Directions. In the entries below, find each line with the string "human" and copy it.

--------------------

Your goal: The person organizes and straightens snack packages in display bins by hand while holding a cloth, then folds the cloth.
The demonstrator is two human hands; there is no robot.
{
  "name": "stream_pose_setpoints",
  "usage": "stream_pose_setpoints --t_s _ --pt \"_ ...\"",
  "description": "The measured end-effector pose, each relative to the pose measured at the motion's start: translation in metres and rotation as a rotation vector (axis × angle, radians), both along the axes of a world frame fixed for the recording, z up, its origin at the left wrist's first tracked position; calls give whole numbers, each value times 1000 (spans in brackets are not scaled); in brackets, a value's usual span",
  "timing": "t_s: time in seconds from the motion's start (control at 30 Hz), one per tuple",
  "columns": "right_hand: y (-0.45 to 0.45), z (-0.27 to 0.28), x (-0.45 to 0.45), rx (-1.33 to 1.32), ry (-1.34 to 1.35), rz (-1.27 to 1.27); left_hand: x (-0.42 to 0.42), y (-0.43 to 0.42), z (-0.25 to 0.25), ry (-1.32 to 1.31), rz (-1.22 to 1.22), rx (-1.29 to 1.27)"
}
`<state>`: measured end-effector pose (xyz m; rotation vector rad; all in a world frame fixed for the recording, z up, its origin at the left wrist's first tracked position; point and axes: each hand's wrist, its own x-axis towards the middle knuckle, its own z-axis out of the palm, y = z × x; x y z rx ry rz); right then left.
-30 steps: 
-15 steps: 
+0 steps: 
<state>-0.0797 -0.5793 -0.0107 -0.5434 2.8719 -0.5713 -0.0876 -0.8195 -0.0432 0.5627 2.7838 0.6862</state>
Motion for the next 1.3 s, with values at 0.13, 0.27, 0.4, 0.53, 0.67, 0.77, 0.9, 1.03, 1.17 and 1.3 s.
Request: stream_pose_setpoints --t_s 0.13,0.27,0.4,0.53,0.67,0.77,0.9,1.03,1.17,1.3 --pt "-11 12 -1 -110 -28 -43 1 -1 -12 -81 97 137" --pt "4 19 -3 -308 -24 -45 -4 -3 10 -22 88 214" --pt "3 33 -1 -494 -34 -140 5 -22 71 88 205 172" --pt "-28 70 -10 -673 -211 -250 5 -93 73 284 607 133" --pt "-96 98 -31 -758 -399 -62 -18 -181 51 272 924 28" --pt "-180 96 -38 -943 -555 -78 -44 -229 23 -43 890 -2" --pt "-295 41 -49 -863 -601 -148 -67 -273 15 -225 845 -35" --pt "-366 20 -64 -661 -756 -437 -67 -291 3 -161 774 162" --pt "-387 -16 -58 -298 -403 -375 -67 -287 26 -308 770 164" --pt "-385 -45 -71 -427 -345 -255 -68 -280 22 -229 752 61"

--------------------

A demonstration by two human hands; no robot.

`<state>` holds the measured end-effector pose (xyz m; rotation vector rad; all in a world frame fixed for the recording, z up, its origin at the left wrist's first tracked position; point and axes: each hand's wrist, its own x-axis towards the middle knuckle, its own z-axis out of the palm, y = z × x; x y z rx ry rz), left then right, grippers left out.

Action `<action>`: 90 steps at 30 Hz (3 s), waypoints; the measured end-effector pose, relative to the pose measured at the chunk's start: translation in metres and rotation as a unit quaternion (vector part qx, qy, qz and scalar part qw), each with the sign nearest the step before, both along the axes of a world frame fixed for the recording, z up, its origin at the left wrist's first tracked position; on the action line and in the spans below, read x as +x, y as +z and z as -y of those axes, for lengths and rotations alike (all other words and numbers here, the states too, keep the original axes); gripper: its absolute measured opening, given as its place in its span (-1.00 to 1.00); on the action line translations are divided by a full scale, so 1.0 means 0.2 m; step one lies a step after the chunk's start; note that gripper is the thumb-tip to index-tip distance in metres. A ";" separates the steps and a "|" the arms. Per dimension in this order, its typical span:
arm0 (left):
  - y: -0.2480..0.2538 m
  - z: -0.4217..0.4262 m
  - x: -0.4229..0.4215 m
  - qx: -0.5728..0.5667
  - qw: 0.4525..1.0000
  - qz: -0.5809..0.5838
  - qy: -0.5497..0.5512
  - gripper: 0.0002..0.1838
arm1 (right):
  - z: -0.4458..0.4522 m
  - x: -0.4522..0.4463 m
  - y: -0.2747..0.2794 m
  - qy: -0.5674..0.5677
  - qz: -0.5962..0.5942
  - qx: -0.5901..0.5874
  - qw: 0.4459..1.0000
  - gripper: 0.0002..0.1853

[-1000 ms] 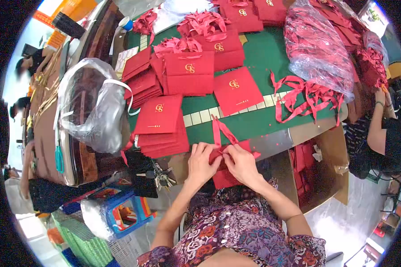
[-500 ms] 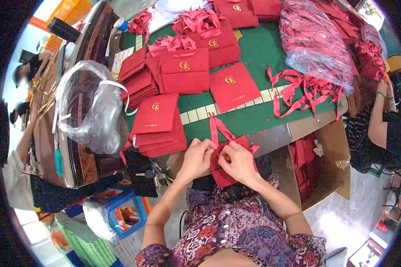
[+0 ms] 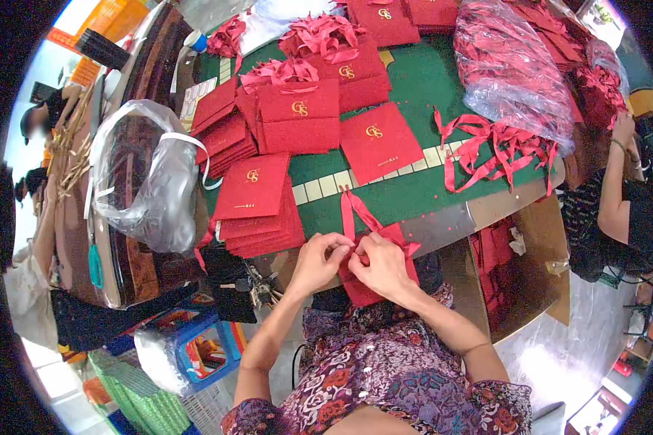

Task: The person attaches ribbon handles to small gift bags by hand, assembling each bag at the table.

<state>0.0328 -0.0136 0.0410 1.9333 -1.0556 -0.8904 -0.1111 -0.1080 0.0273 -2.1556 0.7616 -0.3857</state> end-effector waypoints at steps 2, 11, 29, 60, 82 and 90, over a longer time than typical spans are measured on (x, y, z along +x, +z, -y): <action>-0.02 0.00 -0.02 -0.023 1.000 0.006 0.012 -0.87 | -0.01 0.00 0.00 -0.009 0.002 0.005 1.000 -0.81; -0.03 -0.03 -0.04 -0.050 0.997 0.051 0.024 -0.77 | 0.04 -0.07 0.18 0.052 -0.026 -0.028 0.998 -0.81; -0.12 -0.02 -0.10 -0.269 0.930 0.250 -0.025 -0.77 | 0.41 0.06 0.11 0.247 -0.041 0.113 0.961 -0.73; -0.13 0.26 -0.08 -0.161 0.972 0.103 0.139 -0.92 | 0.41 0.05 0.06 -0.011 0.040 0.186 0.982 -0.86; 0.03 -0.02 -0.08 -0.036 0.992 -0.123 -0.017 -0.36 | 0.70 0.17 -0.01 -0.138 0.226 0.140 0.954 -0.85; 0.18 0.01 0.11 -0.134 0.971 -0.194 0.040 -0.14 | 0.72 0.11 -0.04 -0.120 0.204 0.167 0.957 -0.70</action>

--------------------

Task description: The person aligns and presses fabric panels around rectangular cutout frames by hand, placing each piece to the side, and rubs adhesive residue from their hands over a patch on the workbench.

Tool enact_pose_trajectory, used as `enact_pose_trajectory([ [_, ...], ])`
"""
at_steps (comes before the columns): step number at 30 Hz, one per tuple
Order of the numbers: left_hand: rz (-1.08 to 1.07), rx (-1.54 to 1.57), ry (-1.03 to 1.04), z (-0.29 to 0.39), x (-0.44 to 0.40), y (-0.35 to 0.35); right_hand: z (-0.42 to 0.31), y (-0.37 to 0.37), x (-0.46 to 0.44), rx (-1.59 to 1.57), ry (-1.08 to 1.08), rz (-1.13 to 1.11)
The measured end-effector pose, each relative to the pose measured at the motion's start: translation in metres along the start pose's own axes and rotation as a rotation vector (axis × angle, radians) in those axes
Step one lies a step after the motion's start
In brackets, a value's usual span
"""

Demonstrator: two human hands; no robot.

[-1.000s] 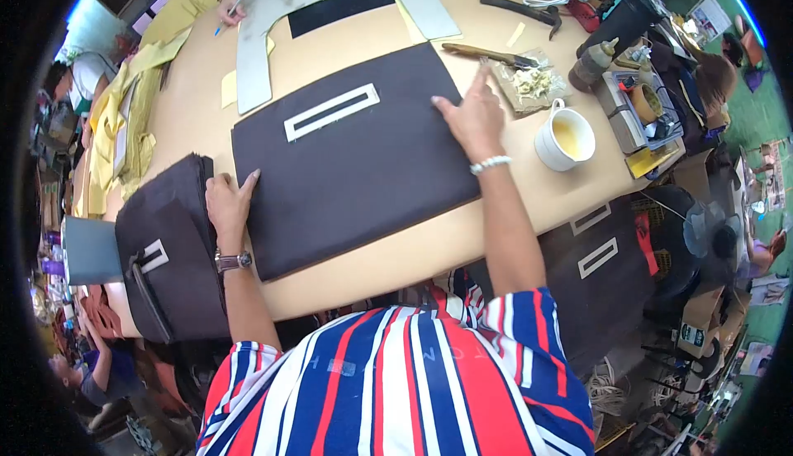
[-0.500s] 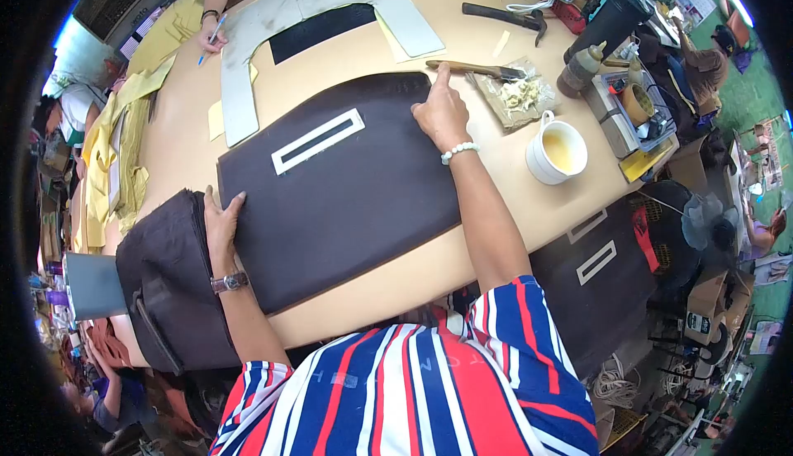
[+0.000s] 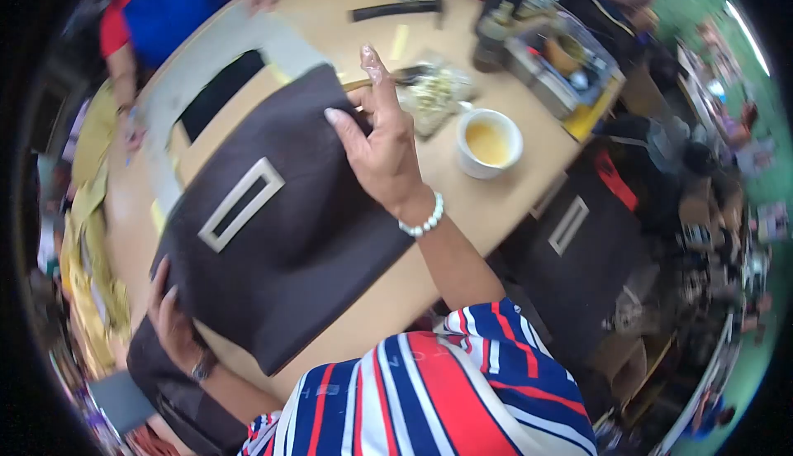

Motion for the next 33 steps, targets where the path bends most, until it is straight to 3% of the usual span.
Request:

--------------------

Solved exercise.
The demonstrator is two human hands; there is no robot.
A demonstration by two human hands; no robot.
Demonstrator: two human hands; no robot.

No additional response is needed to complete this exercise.